One project was a show last year by German conceptual artist Daniel Knorr, who wanted some prisoner-generated art to show alongside his own work on contained communities.

"Talking through it with my boss, it was a chance to do a conceptual show which was something different from what most people had done before and to be aware of what happens in the conceptual art field.

"That for me was where its value lay, in that difference, in that understanding of art, it's not just what you've always assumed it could be, it's not necessarily a beautiful thing or an appealing thing or something that talks about this place."

Hughes says while her involvement in the programme has not directly affected her own art practice, "I think it's made me think very much about this country and what happens here and the whole issue of place.

"People telling their stories, you do a lot of listening, you hear about this place and what happens here."

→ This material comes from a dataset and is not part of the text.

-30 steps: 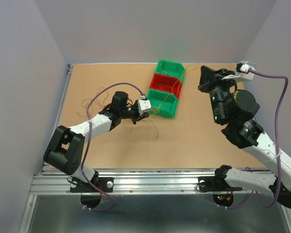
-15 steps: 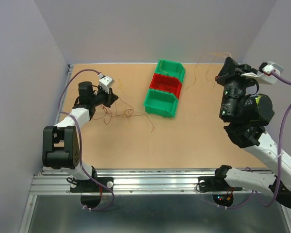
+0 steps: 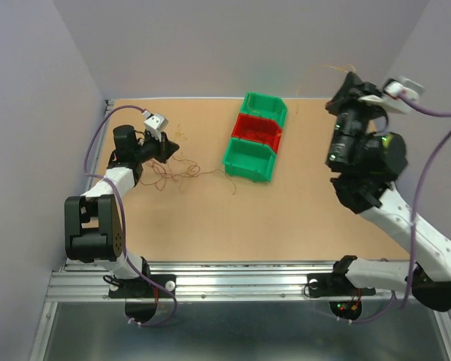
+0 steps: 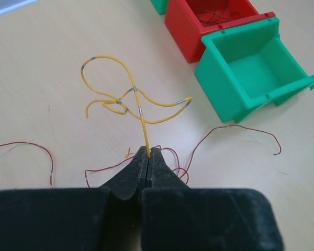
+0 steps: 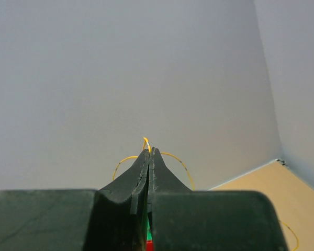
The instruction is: Untangle the cables
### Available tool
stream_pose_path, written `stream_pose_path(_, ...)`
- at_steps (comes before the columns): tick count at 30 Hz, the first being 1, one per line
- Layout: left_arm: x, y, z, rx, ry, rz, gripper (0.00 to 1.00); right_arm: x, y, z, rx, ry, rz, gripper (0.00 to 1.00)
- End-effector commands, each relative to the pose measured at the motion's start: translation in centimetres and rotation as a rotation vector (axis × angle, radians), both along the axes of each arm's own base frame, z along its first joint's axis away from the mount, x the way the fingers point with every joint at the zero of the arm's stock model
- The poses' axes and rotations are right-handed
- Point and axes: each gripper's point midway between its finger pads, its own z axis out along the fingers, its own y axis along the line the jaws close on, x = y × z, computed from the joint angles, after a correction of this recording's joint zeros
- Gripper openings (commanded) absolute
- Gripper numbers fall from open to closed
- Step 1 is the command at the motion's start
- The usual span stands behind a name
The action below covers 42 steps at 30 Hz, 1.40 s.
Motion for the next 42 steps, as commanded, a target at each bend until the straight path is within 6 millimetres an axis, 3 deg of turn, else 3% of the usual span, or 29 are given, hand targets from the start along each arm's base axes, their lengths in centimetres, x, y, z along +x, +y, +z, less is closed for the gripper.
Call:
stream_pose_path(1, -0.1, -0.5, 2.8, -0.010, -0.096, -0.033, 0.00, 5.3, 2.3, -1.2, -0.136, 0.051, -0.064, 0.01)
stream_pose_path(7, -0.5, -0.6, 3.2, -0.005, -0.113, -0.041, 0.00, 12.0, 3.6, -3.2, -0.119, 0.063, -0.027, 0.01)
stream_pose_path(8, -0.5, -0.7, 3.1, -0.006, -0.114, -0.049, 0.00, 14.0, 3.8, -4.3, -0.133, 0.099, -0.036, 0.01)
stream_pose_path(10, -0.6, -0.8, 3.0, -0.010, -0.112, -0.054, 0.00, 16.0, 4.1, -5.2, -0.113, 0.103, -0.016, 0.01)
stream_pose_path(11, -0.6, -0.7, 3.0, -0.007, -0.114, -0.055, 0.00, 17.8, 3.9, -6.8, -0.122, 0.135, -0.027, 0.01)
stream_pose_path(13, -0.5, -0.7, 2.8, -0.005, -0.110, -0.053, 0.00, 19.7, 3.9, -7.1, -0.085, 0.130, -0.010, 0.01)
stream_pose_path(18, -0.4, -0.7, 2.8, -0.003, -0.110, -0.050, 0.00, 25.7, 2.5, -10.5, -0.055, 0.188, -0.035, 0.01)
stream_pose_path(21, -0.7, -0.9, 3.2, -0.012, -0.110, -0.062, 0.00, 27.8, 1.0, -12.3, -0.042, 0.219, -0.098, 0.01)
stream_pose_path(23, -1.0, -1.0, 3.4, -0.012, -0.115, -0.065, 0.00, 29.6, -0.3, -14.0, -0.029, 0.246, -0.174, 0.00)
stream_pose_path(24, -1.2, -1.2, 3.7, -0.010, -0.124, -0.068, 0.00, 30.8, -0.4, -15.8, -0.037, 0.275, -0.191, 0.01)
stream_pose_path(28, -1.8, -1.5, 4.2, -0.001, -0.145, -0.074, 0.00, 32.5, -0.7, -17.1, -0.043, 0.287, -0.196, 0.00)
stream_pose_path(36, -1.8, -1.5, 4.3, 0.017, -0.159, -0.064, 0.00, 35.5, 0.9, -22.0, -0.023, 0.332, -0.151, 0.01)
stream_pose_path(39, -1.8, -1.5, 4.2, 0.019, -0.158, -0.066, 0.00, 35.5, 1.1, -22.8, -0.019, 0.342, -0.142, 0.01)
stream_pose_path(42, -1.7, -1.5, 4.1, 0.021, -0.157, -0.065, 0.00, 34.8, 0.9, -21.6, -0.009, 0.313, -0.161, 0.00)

Hughes says her bosses understand the creative processes have a key role to play in the prison system.

"It can give people an avenue to think about change if they make that choice."

A feature of much criminal offending, if you've ever spent much time in court watching the tales of substance abuse and stupidity, is the drive for instant gratification or an impulse.

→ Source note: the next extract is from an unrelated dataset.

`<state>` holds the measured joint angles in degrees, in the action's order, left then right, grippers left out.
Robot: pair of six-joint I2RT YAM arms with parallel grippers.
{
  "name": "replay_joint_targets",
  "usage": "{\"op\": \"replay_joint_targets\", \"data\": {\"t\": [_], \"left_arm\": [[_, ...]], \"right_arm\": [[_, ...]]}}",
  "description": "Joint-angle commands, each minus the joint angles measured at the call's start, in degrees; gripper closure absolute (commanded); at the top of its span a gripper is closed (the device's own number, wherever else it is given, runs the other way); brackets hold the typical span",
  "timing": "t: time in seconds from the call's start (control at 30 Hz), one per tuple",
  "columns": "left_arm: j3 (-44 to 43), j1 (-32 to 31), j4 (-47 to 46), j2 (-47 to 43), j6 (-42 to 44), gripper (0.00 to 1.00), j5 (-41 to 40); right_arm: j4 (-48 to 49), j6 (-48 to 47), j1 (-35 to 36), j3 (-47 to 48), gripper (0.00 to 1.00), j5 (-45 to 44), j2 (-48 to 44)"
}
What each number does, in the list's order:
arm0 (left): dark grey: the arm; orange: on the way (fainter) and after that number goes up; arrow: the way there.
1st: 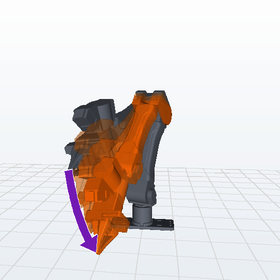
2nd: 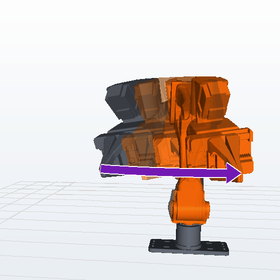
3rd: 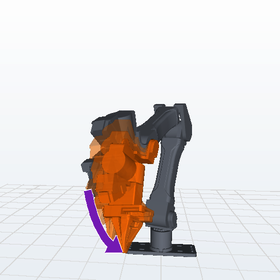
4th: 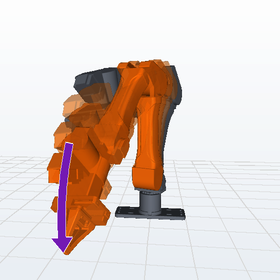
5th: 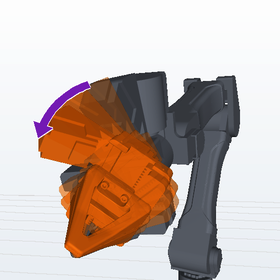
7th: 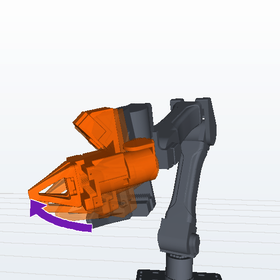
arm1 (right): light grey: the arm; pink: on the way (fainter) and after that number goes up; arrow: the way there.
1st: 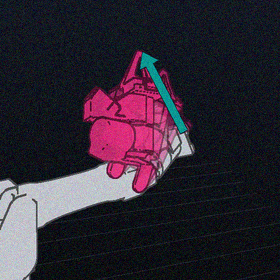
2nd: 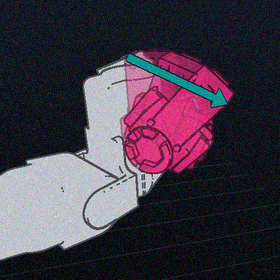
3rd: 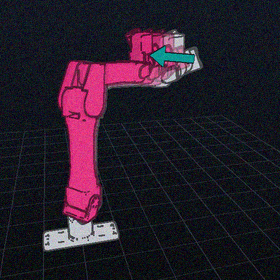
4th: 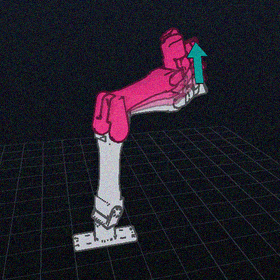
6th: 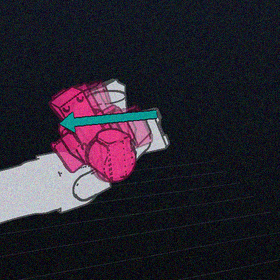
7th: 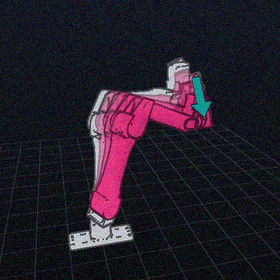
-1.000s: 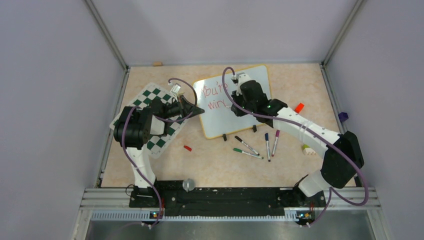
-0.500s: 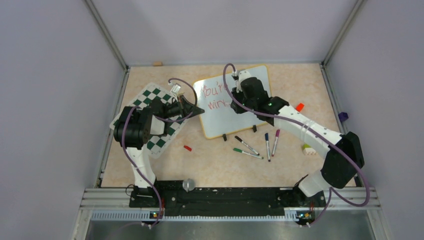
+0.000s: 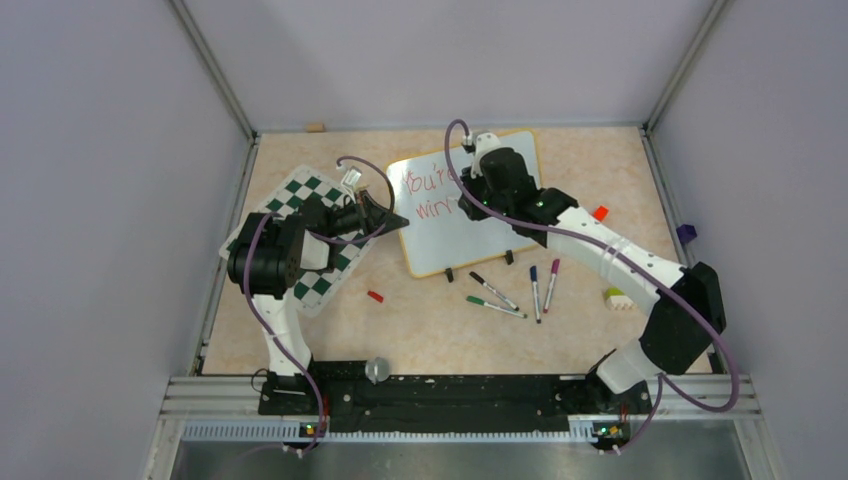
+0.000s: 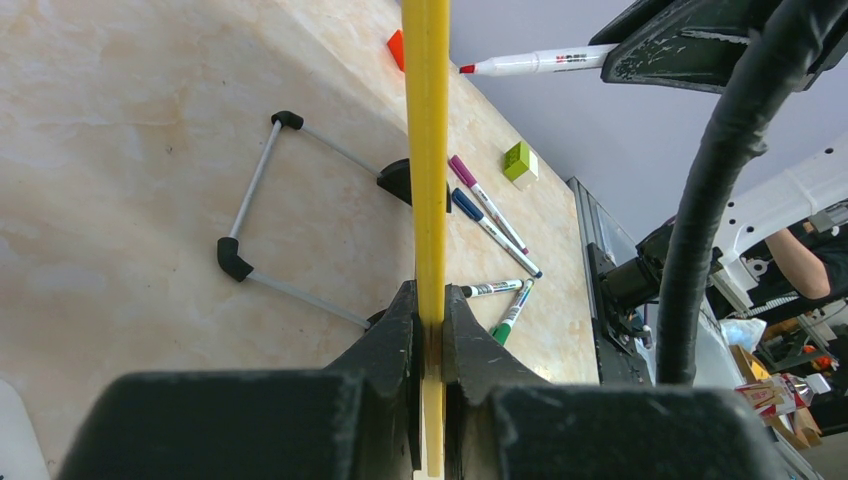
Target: Write a sentence on the whiteboard
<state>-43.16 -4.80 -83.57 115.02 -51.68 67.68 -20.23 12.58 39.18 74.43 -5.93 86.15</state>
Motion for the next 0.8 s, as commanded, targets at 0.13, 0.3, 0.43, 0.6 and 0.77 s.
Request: {"op": "replay_joint_targets", "data": {"t": [0.13, 0.3, 0.43, 0.6, 0.77], "left_arm": [[-0.62, 0.58, -4.76, -2.01, 2.46, 1.00, -0.34], [-0.65, 0.58, -4.82, -2.03, 2.40, 1.00, -0.27], [-0.55, 0.58, -4.87, -2.07, 2.45, 1.00, -0.30], [-0.57, 0.58, -4.91, -2.02, 2.45, 1.00, -0.27], [-0.53, 0.58, -4.92, -2.05, 2.46, 1.00, -0.30]], "right_arm": [[1.43, -1.79, -0.59, 2.90, 1.00, -0.57, 1.55], [1.72, -1.90, -0.59, 2.41, 1.00, -0.74, 1.94], [1.77, -1.95, -0.59, 2.22, 1.00, -1.31, 2.03], [1.56, -1.73, -0.59, 2.28, 1.00, -4.01, 1.69], [1.18, -1.62, -0.59, 2.05, 1.00, -5.70, 1.40]]}}
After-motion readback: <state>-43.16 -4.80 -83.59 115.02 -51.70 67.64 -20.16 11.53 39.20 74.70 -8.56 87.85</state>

"When you are involved in something that is a creative thing, you are not going to get that instant thing happening.

"You have to have follow through and focus and patience to make it happen. That's something you notice, people come into the class and want an immediate outcome or for it to look fantastic and, over time, with people who do make that choice, there is a kind of consistency and follow-through that starts to happen.

"That is a life skill, if you do something in a particular way and you finish it, you don't just dump it halfway through.

"Then there is a sense of pride that you get from a job that is completed and which people acknowledge.

"So there is self-esteem and they were always asking what is the next project, when are we doing the next exhibition, so it would create a build-up."

It's a paradox that while art is seen as a bohemian and licentious activity, it actually requires discipline.

"In [the prison] context, if you don't have the discipline to finish something, it's easy to leave it. The idea of finishing, which people outside may think is the norm, is not the case, so it may be a major thing to finish something.

"Art is a way you can address who you are and what you are, which may be why it can be such a positive thing in prison. Often people don't sit down and reflect on that kind of stuff."